The problem:
When a line below contains the string "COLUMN", show that line.
*** Opening of Input data ***
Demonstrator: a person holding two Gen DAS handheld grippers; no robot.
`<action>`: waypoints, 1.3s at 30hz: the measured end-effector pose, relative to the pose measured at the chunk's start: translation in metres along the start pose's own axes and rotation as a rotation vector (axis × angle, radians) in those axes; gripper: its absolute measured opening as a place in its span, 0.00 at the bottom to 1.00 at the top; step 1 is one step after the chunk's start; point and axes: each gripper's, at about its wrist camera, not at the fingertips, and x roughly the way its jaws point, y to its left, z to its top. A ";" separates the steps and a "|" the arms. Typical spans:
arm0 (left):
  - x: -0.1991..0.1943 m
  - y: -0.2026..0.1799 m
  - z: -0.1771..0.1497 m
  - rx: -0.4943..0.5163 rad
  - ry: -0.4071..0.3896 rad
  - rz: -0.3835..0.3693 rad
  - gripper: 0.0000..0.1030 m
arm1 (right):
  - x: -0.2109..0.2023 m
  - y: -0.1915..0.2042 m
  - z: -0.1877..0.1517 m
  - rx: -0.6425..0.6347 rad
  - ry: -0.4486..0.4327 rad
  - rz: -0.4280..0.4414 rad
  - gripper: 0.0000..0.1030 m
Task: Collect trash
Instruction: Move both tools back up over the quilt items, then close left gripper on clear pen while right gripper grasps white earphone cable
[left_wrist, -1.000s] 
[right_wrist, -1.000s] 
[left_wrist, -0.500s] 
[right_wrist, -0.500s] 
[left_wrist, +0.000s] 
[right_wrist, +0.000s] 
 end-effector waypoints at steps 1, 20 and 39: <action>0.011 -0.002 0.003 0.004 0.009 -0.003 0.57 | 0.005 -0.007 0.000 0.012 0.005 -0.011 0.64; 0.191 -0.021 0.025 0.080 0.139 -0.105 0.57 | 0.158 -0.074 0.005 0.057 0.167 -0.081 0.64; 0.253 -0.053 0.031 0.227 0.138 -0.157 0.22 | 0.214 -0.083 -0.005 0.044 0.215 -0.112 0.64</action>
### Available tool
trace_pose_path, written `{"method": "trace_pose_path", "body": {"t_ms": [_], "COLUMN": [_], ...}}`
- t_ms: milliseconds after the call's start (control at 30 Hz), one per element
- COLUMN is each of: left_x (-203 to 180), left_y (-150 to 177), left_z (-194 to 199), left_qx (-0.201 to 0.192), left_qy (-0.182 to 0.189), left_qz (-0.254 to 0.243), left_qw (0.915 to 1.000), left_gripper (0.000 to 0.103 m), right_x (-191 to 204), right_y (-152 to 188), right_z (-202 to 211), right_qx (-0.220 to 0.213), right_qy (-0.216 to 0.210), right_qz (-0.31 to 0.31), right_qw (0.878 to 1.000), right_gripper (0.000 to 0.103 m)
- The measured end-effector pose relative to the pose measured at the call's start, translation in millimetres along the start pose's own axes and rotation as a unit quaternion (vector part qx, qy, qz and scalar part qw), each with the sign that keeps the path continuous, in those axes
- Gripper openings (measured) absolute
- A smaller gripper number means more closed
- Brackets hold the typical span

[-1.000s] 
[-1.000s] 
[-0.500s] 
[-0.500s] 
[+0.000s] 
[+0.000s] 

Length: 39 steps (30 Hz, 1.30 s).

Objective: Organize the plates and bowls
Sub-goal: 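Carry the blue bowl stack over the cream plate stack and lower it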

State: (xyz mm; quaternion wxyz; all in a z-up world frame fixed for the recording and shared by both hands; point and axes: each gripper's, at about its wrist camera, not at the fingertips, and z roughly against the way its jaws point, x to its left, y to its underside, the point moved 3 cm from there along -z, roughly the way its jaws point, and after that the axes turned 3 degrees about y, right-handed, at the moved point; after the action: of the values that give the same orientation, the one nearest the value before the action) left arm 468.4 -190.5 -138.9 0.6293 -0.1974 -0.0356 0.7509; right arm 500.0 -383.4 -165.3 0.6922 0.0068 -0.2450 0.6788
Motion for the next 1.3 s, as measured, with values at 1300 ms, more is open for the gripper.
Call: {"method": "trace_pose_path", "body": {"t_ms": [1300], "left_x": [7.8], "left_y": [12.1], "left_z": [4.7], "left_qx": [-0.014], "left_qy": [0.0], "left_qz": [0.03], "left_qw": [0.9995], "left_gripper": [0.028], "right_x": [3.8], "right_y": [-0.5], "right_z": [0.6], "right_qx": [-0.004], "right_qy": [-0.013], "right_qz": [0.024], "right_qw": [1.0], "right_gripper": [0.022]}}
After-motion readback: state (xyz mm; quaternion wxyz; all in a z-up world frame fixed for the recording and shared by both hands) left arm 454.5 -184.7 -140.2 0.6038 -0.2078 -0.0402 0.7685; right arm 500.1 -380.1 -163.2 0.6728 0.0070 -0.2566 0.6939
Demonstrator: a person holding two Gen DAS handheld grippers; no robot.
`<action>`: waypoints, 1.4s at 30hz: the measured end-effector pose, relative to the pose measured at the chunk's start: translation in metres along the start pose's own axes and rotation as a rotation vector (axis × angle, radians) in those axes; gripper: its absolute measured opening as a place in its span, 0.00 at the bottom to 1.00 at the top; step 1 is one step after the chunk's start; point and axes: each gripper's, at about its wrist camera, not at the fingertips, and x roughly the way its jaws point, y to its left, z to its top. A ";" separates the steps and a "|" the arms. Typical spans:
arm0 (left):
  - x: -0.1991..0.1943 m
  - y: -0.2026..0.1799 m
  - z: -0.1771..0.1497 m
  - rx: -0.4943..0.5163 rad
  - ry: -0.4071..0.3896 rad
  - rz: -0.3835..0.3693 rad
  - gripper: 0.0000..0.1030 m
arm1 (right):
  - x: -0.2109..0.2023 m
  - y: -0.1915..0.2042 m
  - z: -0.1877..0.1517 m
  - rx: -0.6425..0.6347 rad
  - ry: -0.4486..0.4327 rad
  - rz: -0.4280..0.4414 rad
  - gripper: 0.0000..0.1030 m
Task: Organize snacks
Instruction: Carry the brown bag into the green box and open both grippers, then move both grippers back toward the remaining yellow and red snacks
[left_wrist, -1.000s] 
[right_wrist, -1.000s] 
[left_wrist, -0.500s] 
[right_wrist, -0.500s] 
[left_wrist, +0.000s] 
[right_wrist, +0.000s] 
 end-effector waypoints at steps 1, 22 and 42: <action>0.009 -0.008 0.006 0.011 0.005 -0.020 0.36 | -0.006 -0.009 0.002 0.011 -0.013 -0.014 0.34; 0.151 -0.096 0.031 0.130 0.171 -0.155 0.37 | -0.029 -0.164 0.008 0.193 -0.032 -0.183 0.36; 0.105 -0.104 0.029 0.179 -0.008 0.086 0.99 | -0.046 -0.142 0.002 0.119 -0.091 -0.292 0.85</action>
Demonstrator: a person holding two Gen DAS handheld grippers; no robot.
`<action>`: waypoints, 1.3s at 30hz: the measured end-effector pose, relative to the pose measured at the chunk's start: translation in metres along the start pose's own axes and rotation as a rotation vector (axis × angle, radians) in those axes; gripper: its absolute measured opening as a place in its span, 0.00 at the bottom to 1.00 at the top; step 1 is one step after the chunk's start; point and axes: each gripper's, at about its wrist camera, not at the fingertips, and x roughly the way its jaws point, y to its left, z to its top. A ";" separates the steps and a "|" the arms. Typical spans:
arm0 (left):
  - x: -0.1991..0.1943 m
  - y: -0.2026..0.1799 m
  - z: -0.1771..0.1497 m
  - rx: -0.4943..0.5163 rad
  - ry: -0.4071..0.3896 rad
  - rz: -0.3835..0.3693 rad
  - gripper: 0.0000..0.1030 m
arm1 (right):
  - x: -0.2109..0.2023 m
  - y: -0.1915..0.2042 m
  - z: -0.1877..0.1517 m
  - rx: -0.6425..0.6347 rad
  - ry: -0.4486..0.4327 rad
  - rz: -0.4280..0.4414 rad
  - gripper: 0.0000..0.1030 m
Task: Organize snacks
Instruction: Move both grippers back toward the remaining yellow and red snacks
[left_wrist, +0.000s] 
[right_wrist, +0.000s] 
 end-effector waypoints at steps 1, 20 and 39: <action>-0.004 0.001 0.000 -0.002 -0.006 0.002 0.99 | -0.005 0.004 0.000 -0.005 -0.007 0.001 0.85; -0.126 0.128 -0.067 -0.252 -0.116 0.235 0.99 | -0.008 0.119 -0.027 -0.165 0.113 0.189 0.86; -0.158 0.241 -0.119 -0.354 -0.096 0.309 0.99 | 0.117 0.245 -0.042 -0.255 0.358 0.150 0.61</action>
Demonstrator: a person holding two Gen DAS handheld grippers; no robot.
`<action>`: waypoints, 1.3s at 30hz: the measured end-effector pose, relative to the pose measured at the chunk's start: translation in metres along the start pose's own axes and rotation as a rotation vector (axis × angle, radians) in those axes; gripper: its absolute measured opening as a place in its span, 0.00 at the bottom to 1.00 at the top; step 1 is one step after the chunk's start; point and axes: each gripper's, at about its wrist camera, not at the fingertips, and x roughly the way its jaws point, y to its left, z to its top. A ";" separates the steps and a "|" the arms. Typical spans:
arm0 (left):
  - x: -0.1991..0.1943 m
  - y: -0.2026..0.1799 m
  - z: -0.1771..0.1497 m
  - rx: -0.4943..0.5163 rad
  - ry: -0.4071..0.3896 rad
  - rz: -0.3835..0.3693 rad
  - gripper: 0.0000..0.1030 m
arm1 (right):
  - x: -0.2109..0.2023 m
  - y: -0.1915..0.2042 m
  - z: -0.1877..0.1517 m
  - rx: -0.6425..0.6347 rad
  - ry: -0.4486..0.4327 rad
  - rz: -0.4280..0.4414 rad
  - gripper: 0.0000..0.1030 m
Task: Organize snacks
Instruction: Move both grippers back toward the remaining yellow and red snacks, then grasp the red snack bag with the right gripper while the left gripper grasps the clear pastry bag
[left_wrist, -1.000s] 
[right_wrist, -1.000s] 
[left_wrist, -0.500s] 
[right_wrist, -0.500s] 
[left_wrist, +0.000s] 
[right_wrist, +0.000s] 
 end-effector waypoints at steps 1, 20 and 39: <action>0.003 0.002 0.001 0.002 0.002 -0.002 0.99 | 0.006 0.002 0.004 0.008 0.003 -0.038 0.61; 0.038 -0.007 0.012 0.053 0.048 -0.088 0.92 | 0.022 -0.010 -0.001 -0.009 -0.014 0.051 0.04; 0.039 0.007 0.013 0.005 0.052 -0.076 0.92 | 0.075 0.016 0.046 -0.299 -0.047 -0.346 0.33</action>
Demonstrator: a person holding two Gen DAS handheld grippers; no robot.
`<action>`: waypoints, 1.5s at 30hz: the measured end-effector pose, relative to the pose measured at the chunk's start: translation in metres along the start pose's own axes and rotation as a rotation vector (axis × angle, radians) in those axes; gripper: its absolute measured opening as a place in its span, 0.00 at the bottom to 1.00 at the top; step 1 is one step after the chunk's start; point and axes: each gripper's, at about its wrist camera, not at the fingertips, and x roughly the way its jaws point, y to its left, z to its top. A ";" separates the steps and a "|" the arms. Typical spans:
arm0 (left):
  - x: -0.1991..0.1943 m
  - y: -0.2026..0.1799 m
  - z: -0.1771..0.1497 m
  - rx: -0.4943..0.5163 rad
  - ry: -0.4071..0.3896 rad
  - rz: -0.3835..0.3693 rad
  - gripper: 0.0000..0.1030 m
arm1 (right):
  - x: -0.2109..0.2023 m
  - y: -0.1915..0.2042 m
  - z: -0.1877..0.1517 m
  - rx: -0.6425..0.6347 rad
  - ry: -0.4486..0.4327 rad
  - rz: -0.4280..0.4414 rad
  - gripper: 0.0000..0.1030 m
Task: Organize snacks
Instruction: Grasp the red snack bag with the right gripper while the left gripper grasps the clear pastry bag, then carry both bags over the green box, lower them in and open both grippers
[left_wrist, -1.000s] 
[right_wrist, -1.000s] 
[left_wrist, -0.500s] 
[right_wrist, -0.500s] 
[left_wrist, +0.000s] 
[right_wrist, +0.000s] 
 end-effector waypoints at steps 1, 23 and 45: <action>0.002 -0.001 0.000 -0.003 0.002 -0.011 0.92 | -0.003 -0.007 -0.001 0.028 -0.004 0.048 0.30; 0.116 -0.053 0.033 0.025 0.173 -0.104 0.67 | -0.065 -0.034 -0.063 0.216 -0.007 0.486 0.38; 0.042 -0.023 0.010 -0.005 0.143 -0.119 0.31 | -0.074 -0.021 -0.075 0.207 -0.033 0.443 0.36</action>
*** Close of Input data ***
Task answer:
trace_pose_path, written `{"method": "trace_pose_path", "body": {"t_ms": [_], "COLUMN": [_], ...}}`
- COLUMN is each of: left_x (-203 to 180), left_y (-150 to 177), left_z (-194 to 199), left_qx (-0.201 to 0.192), left_qy (-0.182 to 0.189), left_qz (-0.254 to 0.243), left_qw (0.915 to 1.000), left_gripper (0.000 to 0.103 m), right_x (-191 to 204), right_y (-152 to 188), right_z (-202 to 211), right_qx (-0.220 to 0.213), right_qy (-0.216 to 0.210), right_qz (-0.31 to 0.31), right_qw (0.878 to 1.000), right_gripper (0.000 to 0.103 m)

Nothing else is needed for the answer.